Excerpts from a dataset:
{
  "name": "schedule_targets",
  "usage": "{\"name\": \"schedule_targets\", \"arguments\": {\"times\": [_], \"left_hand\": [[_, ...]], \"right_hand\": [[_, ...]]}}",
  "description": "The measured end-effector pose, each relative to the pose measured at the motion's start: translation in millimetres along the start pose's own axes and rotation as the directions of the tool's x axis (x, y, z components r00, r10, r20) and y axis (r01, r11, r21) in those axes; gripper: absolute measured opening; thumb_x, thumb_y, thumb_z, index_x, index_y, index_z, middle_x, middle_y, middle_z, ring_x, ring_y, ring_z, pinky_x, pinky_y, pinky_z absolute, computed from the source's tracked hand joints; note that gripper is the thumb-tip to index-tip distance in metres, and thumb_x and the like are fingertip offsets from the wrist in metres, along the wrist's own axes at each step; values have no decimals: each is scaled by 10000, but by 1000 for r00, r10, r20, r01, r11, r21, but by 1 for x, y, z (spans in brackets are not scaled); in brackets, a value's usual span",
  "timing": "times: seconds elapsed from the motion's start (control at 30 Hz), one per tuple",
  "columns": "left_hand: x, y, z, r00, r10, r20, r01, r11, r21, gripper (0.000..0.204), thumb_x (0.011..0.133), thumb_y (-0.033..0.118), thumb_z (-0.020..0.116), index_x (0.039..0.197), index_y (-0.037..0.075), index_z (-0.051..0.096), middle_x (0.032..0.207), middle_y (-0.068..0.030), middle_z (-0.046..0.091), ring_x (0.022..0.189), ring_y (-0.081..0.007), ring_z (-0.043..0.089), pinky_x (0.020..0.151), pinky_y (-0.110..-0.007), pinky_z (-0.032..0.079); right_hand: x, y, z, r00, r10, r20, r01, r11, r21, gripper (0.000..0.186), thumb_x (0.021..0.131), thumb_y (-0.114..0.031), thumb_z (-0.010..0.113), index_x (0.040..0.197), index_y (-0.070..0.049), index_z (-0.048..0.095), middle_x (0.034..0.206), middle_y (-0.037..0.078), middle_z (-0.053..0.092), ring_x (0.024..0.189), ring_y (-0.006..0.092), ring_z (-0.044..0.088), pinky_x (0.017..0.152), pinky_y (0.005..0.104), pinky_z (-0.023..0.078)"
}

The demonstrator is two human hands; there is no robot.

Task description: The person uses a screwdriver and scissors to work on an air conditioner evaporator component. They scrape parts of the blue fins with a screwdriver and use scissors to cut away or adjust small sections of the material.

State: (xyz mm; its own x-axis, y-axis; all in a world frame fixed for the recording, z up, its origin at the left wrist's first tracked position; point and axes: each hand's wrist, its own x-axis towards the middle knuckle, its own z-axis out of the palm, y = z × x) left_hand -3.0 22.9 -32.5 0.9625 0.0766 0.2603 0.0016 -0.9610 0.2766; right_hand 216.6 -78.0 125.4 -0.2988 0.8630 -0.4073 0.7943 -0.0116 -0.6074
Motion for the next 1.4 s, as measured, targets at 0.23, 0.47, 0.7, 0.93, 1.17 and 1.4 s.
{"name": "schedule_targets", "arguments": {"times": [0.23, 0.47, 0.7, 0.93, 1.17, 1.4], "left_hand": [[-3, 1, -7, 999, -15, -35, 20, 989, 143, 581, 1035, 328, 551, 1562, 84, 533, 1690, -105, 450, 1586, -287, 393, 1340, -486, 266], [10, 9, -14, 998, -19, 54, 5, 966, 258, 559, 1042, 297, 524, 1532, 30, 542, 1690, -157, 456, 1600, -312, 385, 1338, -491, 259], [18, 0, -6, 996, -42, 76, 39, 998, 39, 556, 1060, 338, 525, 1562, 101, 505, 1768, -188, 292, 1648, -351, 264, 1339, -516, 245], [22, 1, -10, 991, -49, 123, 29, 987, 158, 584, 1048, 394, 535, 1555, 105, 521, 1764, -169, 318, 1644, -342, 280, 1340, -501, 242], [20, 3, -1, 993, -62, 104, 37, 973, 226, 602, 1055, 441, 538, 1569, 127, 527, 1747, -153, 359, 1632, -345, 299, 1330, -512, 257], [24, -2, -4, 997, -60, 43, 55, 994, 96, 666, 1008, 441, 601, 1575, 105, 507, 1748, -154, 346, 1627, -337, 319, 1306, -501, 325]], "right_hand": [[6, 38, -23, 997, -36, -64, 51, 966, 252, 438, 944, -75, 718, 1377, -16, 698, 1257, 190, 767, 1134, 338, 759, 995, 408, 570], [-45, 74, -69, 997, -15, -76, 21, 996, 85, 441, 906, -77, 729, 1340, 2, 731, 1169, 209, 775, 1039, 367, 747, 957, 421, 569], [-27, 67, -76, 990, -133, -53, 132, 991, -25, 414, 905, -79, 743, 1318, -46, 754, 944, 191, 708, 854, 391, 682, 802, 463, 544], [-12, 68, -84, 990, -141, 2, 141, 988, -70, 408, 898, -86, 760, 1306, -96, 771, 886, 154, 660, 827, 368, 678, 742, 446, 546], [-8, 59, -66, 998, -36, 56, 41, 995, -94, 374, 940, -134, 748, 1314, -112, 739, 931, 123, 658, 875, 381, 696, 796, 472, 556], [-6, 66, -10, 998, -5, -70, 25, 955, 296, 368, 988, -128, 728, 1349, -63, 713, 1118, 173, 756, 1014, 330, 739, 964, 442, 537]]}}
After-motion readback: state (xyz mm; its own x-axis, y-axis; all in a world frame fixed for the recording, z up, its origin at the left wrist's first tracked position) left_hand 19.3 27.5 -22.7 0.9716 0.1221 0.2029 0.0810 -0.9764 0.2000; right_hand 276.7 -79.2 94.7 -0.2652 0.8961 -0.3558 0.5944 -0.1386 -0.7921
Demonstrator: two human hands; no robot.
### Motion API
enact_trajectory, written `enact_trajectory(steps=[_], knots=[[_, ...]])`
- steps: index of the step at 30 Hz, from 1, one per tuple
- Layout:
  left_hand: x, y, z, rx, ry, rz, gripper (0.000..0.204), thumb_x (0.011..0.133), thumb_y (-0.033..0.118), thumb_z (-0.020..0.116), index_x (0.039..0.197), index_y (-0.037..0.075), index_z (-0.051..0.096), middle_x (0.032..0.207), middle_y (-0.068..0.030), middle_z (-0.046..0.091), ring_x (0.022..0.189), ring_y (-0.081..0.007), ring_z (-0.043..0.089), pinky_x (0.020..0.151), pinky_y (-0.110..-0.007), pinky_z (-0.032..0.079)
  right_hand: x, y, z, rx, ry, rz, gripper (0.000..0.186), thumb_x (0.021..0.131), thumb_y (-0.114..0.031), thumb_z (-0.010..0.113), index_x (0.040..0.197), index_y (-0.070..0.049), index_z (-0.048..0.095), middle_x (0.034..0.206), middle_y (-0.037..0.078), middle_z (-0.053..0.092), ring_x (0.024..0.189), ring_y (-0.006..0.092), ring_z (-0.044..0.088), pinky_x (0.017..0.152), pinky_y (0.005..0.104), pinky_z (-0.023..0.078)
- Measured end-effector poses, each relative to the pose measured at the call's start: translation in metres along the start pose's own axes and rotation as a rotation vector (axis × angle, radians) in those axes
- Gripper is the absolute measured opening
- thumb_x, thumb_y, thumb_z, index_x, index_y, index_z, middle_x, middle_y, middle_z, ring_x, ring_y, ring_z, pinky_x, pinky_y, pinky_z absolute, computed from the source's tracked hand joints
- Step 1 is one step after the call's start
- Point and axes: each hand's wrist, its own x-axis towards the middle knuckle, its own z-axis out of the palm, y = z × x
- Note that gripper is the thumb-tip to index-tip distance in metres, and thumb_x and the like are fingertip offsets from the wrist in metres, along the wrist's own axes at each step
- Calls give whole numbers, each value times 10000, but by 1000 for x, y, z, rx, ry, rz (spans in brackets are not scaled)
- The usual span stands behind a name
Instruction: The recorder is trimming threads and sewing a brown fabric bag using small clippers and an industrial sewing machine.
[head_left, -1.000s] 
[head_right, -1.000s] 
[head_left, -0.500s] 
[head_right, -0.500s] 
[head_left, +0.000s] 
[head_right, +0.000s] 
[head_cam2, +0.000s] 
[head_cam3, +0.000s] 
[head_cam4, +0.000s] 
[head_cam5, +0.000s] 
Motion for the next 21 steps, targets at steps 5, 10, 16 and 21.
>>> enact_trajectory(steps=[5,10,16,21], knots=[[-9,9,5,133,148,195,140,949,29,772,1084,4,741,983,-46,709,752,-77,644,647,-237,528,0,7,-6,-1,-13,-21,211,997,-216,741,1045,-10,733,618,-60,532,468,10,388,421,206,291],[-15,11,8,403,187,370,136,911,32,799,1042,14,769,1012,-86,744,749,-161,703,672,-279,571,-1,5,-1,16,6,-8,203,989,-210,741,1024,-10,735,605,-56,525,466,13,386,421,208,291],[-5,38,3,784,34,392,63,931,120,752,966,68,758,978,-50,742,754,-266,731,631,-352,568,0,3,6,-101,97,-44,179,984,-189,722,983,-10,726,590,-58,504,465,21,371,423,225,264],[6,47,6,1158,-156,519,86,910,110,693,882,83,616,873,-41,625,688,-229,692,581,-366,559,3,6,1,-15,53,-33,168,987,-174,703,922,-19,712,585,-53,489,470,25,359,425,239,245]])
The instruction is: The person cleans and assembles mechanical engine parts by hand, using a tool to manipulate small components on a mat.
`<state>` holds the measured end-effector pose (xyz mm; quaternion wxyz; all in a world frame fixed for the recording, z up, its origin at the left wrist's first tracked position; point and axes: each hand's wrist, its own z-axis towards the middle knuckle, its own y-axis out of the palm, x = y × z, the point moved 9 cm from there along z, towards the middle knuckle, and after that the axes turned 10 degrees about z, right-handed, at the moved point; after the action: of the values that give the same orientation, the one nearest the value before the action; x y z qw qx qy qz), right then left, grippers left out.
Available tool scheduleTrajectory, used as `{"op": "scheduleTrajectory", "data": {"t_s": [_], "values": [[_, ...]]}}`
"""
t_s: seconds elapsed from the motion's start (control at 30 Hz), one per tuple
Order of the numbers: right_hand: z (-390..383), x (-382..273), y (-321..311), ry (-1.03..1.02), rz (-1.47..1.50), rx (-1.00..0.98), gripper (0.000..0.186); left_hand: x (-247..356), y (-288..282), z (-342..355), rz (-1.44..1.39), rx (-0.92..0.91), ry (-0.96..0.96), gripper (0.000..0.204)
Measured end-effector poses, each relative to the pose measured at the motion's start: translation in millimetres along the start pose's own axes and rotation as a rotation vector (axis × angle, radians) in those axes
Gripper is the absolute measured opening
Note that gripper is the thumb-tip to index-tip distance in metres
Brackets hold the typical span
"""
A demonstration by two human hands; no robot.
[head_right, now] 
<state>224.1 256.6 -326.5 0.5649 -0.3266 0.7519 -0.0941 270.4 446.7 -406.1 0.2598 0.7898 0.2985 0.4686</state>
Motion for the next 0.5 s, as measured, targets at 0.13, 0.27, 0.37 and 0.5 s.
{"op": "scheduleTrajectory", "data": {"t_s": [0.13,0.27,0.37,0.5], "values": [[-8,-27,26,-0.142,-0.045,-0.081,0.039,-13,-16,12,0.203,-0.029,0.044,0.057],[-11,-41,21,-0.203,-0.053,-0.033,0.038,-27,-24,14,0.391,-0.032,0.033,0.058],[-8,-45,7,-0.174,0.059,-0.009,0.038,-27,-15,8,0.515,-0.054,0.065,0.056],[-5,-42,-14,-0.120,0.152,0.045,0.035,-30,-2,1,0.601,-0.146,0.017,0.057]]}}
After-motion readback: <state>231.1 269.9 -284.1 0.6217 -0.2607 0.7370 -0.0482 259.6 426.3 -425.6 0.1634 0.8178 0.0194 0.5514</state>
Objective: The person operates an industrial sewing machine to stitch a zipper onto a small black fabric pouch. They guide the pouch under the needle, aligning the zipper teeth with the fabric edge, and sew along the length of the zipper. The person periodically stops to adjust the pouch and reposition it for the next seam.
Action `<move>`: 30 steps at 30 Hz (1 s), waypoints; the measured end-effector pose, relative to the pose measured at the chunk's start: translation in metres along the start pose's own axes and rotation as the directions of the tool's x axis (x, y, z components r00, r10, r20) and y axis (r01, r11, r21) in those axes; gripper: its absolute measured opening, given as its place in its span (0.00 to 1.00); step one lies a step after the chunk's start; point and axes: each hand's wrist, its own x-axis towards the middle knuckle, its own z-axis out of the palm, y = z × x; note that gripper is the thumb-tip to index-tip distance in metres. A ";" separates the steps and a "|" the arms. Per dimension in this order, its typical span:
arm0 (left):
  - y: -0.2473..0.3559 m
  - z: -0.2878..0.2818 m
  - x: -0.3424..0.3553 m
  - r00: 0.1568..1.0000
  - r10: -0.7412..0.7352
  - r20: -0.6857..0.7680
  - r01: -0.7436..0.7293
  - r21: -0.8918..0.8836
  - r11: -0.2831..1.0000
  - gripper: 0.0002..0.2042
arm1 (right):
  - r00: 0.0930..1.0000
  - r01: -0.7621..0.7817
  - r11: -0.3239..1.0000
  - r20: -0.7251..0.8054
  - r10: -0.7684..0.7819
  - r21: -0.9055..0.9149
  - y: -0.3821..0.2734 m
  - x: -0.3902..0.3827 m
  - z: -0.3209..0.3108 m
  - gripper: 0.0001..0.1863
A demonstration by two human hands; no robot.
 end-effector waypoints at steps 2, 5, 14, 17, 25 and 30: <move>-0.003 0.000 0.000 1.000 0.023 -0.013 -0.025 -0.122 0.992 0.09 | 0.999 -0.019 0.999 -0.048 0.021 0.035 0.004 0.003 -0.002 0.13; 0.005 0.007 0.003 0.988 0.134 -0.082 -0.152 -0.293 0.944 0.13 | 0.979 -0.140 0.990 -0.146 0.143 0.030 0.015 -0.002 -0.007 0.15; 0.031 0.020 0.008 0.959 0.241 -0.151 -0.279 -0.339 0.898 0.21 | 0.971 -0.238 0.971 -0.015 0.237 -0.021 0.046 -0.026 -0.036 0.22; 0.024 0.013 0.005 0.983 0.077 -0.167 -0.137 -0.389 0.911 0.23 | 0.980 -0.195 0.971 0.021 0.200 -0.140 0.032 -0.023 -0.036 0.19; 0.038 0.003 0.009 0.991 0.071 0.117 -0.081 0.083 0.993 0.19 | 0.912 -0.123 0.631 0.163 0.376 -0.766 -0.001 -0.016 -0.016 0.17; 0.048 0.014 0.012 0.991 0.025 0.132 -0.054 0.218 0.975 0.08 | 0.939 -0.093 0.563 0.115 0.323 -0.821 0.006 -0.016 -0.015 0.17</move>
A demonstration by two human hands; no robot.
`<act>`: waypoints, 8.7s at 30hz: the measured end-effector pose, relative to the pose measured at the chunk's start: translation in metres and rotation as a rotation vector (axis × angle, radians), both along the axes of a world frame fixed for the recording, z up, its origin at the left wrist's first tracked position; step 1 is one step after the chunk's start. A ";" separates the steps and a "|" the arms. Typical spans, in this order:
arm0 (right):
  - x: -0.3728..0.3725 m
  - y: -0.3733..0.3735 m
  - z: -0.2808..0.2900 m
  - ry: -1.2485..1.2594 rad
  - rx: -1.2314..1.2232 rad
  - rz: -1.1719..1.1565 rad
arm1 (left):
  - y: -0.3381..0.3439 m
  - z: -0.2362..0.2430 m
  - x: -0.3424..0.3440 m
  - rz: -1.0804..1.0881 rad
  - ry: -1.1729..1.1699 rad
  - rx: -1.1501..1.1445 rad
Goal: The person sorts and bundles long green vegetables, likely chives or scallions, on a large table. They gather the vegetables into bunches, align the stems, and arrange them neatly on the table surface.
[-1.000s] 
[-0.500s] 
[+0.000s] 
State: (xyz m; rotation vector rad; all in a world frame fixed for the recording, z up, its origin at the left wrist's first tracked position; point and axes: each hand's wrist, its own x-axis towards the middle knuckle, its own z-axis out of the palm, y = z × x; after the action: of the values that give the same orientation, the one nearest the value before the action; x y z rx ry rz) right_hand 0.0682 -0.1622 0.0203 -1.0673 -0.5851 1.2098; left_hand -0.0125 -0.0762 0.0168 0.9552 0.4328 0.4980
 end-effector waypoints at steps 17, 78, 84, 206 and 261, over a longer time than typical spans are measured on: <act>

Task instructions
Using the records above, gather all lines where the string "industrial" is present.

Answer box
Instruction: The recorder is trimming threads and sewing a brown fabric bag using small clippers and an industrial sewing machine.
Objective: The person operates an industrial sewing machine to stitch a zipper onto a small black fabric pouch. They guide the pouch under the needle, aligning the zipper teeth with the fabric edge, and sew along the length of the zipper. The person periodically stops to adjust the pouch and reposition it for the next seam.

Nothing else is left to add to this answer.